EXERCISE REQUIREMENTS>
Of the lines below, copy those that hold the word "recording".

(THE RECORDS begins)

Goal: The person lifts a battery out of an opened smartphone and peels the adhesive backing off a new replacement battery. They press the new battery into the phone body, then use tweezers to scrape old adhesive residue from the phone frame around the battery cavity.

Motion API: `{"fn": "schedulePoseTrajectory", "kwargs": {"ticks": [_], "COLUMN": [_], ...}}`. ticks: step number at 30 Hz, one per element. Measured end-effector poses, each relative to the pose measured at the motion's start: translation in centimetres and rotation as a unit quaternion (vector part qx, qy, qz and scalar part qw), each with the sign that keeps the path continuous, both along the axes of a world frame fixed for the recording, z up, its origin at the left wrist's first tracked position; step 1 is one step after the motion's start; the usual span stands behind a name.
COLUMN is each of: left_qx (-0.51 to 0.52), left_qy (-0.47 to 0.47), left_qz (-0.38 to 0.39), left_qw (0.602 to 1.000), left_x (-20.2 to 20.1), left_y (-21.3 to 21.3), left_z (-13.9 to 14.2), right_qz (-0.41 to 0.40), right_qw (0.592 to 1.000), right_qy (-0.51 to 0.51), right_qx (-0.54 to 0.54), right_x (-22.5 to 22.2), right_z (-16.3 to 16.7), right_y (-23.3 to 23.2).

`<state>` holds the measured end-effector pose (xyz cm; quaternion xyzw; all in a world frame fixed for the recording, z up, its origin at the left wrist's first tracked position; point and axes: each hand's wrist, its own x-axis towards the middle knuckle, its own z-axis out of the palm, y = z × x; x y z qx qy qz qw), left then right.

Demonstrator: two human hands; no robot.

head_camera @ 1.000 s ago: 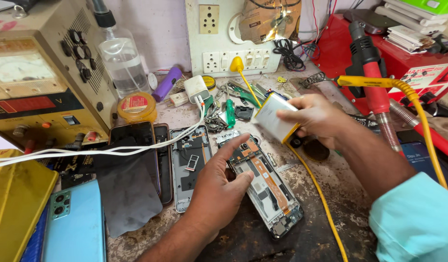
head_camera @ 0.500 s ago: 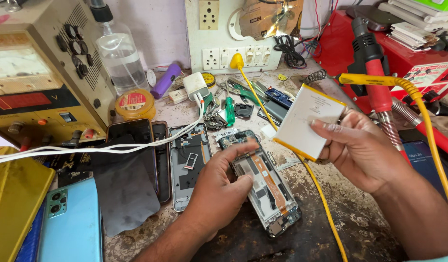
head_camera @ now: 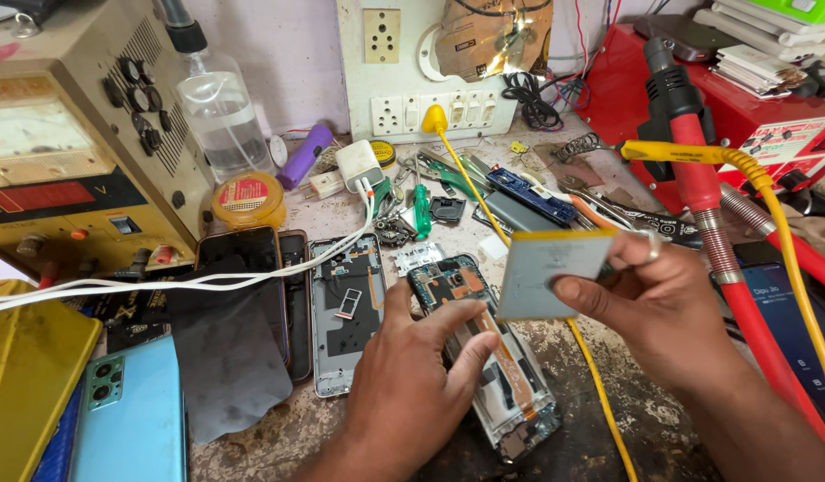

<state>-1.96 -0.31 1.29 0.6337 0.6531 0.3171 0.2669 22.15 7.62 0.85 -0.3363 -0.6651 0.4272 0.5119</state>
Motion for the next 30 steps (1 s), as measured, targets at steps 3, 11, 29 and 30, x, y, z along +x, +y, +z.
{"fn": "schedulePoseTrajectory", "kwargs": {"ticks": [3, 11, 29, 30], "left_qx": [0.235, 0.065, -0.008, -0.014], "left_qy": [0.064, 0.036, -0.548, -0.557], "left_qz": [-0.017, 0.01, -0.122, -0.135], "left_qw": [0.97, 0.997, 0.828, 0.819], "left_x": [0.1, 0.0, 0.1, 0.0], "left_y": [-0.2, 0.0, 2.4, 2.5], "left_z": [-0.3, -0.1, -1.8, -1.8], "right_qz": [0.001, -0.152, 0.069, 0.083], "right_qw": [0.977, 0.886, 0.969, 0.963], "right_qy": [-0.085, -0.205, 0.03, 0.061], "right_qx": [0.195, 0.388, -0.235, -0.25], "right_x": [-0.2, -1.4, -2.6, -2.4], "right_z": [1.0, 1.7, -0.6, -0.8], "right_y": [-1.3, -2.8, -0.7, -0.7]}}
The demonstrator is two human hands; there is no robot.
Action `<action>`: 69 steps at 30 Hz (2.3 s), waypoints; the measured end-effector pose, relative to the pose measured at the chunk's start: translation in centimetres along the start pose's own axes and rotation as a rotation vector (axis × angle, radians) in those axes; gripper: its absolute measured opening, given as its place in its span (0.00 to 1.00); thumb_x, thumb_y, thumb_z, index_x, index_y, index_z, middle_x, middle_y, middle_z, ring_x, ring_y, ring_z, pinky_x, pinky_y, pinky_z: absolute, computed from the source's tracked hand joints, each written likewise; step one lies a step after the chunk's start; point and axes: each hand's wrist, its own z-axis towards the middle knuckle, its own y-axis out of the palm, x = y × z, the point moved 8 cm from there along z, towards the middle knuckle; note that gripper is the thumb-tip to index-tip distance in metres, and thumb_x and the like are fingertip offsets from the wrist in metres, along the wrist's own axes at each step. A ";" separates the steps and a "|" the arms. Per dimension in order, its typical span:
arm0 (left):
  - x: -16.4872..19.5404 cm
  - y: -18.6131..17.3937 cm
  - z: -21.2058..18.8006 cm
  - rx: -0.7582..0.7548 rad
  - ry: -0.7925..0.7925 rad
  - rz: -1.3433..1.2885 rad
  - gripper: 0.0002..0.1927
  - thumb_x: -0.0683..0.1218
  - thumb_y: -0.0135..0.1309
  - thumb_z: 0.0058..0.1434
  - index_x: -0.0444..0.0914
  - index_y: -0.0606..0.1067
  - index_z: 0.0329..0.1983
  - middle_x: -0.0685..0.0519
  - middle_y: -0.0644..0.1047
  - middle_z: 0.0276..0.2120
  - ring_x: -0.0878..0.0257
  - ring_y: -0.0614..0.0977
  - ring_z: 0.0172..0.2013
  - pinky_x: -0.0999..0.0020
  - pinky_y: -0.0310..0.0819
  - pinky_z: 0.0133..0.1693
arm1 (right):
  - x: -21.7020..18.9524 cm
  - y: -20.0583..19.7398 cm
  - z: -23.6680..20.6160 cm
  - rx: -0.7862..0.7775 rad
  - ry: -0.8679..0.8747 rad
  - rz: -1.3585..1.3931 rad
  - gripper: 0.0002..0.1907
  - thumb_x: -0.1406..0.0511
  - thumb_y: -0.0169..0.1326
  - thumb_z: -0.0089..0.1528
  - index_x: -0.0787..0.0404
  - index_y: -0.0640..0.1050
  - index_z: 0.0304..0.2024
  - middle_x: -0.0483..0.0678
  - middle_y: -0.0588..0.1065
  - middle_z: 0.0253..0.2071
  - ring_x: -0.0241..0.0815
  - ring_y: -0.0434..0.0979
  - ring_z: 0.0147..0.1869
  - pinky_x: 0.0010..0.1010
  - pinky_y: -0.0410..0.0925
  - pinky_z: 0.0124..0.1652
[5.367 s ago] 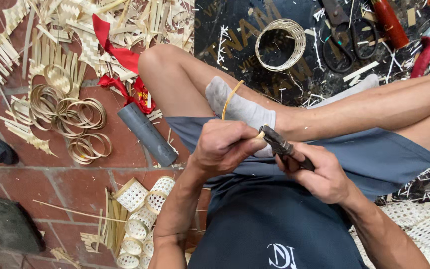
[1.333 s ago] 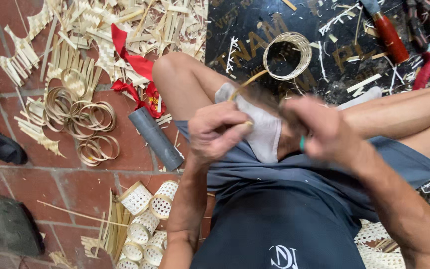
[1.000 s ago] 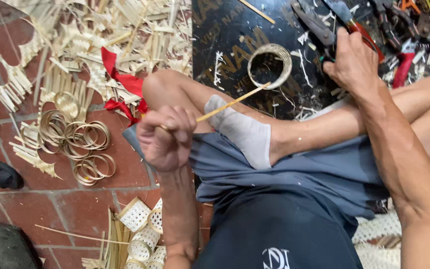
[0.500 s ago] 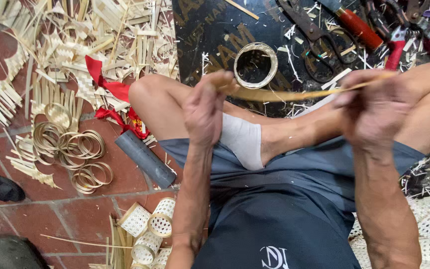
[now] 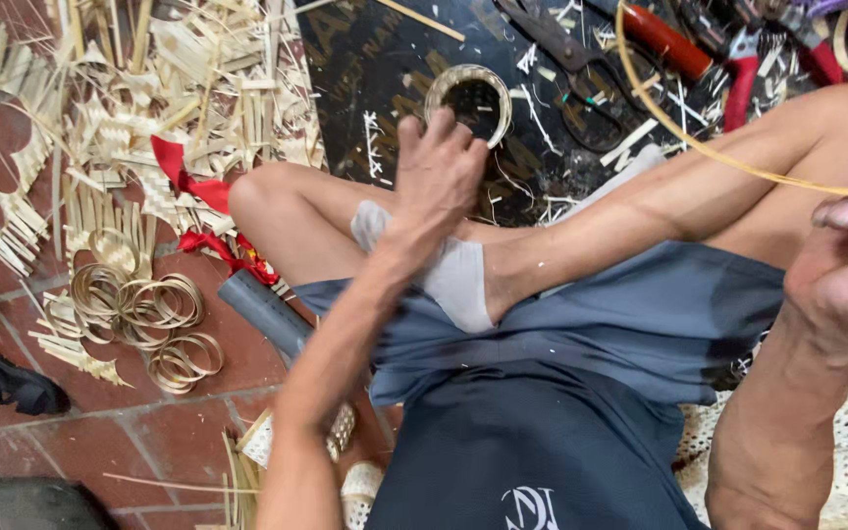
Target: The person sits on the floor and works bamboo strips: they shave and trim a thin bamboo strip with a knife, bend it into a ring, and fit it around a woven bamboo cylinder. They then press a round woven bamboo disc into the rim to form a small basket, and continue trimming strips with pliers and a knife.
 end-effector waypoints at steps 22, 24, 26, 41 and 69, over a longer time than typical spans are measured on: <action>-3.1 -4.2 -8.7 0.513 -0.214 -1.929 0.09 0.40 0.56 0.73 0.32 0.79 0.54 0.49 0.81 0.47 0.60 0.79 0.50 0.63 0.73 0.57 | 0.8 25.5 0.7 -0.473 0.216 0.332 0.12 0.61 0.51 0.79 0.63 0.77 0.57 0.56 0.79 0.40 0.42 0.78 0.33 0.30 0.73 0.33; -3.4 -5.8 -7.6 0.395 -0.079 -1.679 0.08 0.41 0.57 0.71 0.34 0.79 0.51 0.51 0.82 0.44 0.59 0.78 0.52 0.63 0.73 0.57 | -2.3 28.8 1.2 -0.702 0.073 0.159 0.09 0.63 0.50 0.79 0.61 0.77 0.55 0.56 0.78 0.43 0.44 0.80 0.37 0.31 0.75 0.38; -3.3 -6.9 -6.3 0.288 0.040 -1.309 0.07 0.42 0.60 0.68 0.36 0.79 0.47 0.52 0.80 0.44 0.56 0.78 0.52 0.61 0.72 0.57 | -5.3 31.4 0.4 -0.992 -0.147 -0.126 0.06 0.67 0.51 0.75 0.61 0.77 0.51 0.56 0.77 0.46 0.46 0.80 0.40 0.31 0.75 0.40; 1.2 -5.2 -1.2 0.192 0.283 -0.277 0.07 0.45 0.59 0.62 0.39 0.76 0.41 0.55 0.74 0.36 0.59 0.75 0.42 0.60 0.65 0.48 | 0.7 35.0 -3.7 -1.553 -1.156 -0.938 0.12 0.63 0.53 0.54 0.62 0.79 0.39 0.45 0.76 0.40 0.41 0.77 0.43 0.32 0.70 0.41; -0.3 -2.4 -0.1 0.011 0.087 -0.313 0.06 0.39 0.56 0.57 0.36 0.77 0.38 0.48 0.75 0.35 0.50 0.76 0.42 0.58 0.70 0.43 | 0.7 36.1 -2.8 -1.538 -1.061 -0.689 0.09 0.65 0.54 0.54 0.61 0.78 0.36 0.47 0.76 0.39 0.45 0.76 0.44 0.35 0.70 0.43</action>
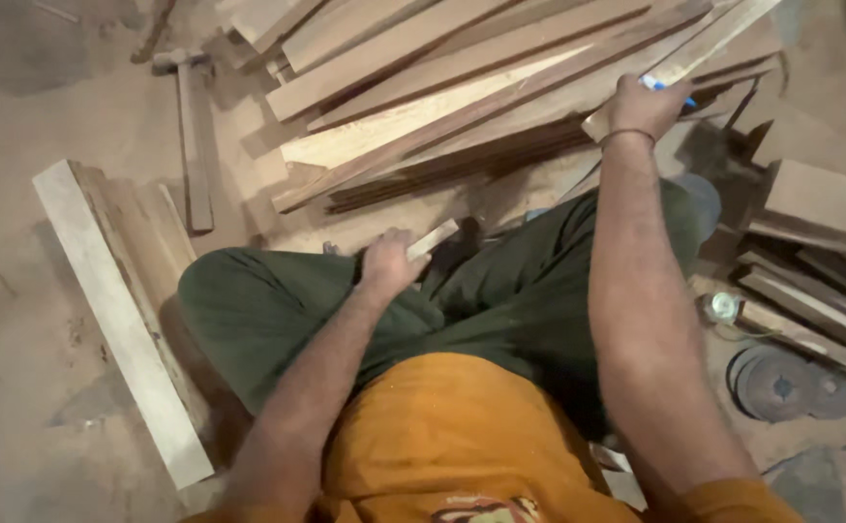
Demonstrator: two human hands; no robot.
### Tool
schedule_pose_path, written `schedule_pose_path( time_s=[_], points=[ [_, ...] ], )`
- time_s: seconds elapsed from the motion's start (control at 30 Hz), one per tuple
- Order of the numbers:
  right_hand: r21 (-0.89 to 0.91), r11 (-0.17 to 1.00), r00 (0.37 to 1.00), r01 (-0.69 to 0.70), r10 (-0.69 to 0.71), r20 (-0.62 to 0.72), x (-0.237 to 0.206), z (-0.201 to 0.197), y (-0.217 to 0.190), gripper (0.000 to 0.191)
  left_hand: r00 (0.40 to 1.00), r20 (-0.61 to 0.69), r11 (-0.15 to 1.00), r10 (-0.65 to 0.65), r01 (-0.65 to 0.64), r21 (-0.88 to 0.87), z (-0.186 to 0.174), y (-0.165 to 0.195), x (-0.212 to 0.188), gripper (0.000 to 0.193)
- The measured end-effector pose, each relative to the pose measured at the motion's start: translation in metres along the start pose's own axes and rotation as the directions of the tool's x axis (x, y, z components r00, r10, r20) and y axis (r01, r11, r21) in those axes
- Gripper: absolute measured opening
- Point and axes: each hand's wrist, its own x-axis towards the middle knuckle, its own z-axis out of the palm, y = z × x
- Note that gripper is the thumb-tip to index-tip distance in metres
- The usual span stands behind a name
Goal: The person sits on the floor of a woodworking shop and sorts through a pile of wooden strips. They pick up individual strips, hold them against a stack, and mark them with a blue marker, setting marked pieces aside.
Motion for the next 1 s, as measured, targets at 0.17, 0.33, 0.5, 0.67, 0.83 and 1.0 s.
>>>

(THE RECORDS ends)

OUTPUT OF THE EXERCISE>
Motion API: `{"fn": "schedulePoseTrajectory", "kwargs": {"ticks": [_], "COLUMN": [_], ...}}`. ticks: step number at 30 Hz, one per element. Measured end-effector poses, each relative to the pose measured at the motion's start: translation in centimetres and rotation as a unit quaternion (vector part qx, qy, qz and scalar part qw), each with the sign that keeps the path continuous, both along the axes of a world frame fixed for the recording, z up, its origin at the left wrist's first tracked position; step 1 is one step after the motion's start; the usual span stands behind a name.
`<state>` holds the measured end-effector pose (xyz cm; quaternion xyzw; all in a world frame fixed for the recording, z up, its origin at the left wrist's first tracked position; point and axes: each hand's wrist, its own x-axis towards the middle knuckle, its own z-axis out of the palm, y = z × x; x y z qx qy qz qw), left then right.

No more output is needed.